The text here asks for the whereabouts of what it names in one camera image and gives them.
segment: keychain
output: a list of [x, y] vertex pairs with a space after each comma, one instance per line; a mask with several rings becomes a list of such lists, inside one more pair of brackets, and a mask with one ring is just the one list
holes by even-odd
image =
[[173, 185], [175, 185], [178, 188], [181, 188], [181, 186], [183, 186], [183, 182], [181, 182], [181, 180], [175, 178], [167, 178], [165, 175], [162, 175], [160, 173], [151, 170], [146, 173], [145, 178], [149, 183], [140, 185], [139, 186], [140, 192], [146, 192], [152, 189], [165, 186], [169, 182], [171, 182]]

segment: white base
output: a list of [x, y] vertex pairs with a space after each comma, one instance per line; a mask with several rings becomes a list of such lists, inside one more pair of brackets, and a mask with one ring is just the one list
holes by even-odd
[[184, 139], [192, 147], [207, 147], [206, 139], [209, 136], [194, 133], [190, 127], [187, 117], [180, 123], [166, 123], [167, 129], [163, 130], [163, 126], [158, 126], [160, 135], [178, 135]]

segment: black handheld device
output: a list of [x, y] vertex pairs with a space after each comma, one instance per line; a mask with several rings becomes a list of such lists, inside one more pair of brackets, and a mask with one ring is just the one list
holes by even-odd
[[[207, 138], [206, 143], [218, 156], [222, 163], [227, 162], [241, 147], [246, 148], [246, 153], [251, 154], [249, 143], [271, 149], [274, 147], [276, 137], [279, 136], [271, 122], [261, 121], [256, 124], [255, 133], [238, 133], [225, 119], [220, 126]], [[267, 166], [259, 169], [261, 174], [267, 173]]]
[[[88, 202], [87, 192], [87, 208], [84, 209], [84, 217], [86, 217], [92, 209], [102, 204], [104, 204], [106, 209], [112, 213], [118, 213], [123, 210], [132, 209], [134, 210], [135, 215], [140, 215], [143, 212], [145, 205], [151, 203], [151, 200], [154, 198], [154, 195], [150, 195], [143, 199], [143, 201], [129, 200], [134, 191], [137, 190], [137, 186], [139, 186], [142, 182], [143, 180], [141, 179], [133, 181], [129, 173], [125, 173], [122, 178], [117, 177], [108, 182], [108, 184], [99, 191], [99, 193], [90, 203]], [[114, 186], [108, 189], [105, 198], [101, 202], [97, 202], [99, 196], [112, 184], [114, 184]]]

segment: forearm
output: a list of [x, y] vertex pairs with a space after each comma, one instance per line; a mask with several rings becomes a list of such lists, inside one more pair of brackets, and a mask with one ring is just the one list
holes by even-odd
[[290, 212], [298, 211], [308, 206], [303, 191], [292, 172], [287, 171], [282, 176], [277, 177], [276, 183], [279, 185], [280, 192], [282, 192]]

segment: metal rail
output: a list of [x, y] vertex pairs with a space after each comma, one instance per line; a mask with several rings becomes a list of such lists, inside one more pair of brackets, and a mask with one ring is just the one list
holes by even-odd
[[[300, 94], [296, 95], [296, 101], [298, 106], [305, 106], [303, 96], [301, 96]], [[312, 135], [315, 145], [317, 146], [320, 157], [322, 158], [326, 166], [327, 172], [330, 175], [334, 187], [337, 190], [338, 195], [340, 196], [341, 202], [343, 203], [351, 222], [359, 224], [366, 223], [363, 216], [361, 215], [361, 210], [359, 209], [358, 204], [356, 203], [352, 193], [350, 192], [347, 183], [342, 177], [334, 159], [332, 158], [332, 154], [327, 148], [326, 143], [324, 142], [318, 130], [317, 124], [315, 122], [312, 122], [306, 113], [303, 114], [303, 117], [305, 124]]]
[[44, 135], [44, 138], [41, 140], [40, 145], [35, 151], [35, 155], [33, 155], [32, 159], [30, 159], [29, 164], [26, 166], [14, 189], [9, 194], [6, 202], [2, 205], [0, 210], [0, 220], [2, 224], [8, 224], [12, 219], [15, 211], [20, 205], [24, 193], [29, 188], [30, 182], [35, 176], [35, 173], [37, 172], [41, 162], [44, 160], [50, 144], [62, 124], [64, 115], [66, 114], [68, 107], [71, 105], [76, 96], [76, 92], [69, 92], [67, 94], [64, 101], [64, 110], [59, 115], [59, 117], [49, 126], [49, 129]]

**********

To complete the exercise, print all of the entries exactly.

**EXERCISE RESPONSE:**
The text here asks for the whereabouts of what it names in one camera image and gives them.
segment: keychain
output: a list of [x, y] vertex pairs with a space after each comma, one instance per line; a mask with several rings becomes a list of such lists, inside one more pair of brackets, and a mask with one ring is just the one list
holes by even-odd
image =
[[173, 185], [175, 185], [178, 188], [181, 188], [181, 186], [183, 186], [183, 182], [181, 182], [181, 180], [175, 178], [167, 178], [165, 175], [162, 175], [160, 173], [151, 170], [146, 173], [145, 178], [149, 183], [140, 185], [139, 186], [140, 192], [146, 192], [152, 189], [165, 186], [169, 182], [171, 182]]

segment: white base
output: a list of [x, y] vertex pairs with a space after each comma, one instance per line; a mask with several rings becomes a list of such lists, inside one more pair of brackets, and a mask with one ring is just the one list
holes by even-odd
[[184, 139], [192, 147], [207, 147], [206, 139], [209, 136], [194, 133], [190, 127], [187, 117], [180, 123], [166, 123], [167, 129], [163, 130], [163, 126], [158, 126], [160, 135], [178, 135]]

segment: black handheld device
output: a list of [x, y] vertex pairs with a space after each comma, one instance per line; a mask with several rings becomes a list of such lists, inside one more pair of brackets, and a mask with one ring is just the one list
holes by even-odd
[[[207, 138], [206, 143], [218, 156], [222, 163], [227, 162], [241, 147], [246, 148], [246, 153], [251, 154], [249, 143], [271, 149], [274, 147], [276, 137], [279, 136], [271, 122], [261, 121], [256, 124], [255, 133], [238, 133], [225, 119], [220, 126]], [[267, 166], [259, 169], [261, 174], [267, 173]]]
[[[88, 202], [87, 192], [87, 208], [84, 209], [84, 217], [86, 217], [92, 209], [102, 204], [104, 204], [106, 209], [112, 213], [118, 213], [123, 210], [132, 209], [134, 210], [135, 215], [140, 215], [143, 212], [145, 205], [151, 203], [151, 200], [154, 198], [154, 195], [150, 195], [143, 199], [143, 201], [129, 200], [134, 191], [137, 190], [137, 186], [139, 186], [142, 182], [143, 180], [141, 179], [133, 181], [129, 173], [125, 173], [122, 178], [117, 177], [108, 182], [108, 184], [99, 191], [99, 193], [90, 203]], [[114, 186], [108, 189], [105, 198], [101, 202], [97, 202], [99, 196], [112, 184], [114, 184]]]

segment: forearm
output: a list of [x, y] vertex pairs with a space after each comma, one instance per line; a mask with several rings becomes a list of such lists, inside one more pair of brackets, and a mask with one ring is just the one list
holes by even-odd
[[290, 212], [298, 211], [308, 206], [303, 191], [292, 172], [287, 171], [282, 176], [277, 177], [276, 183], [279, 185], [280, 192], [282, 192]]

segment: metal rail
output: a list of [x, y] vertex pairs with a space after each comma, one instance per line; a mask with several rings becomes a list of such lists, inside one more pair of brackets, and a mask with one ring is just the one list
holes by even-odd
[[[300, 94], [296, 95], [296, 101], [298, 106], [305, 106], [303, 96], [301, 96]], [[312, 135], [315, 145], [317, 146], [320, 157], [322, 158], [326, 166], [327, 172], [330, 175], [334, 187], [337, 190], [338, 195], [340, 196], [341, 202], [343, 203], [351, 222], [359, 224], [366, 223], [363, 216], [361, 215], [361, 210], [359, 209], [358, 204], [356, 203], [352, 193], [350, 192], [347, 183], [342, 177], [334, 159], [332, 158], [332, 154], [327, 148], [326, 143], [324, 142], [318, 130], [317, 124], [315, 122], [312, 122], [306, 113], [303, 114], [303, 117], [305, 124]]]
[[44, 135], [44, 138], [41, 140], [40, 145], [35, 151], [35, 155], [33, 155], [32, 159], [30, 159], [29, 164], [26, 166], [14, 189], [9, 194], [6, 202], [2, 205], [0, 210], [0, 220], [2, 224], [8, 224], [12, 219], [15, 211], [20, 205], [24, 193], [29, 188], [30, 182], [35, 176], [35, 173], [37, 172], [41, 162], [44, 160], [50, 144], [62, 124], [64, 115], [66, 114], [68, 107], [71, 105], [76, 96], [76, 92], [69, 92], [67, 94], [64, 101], [64, 110], [59, 115], [59, 117], [49, 126], [49, 129]]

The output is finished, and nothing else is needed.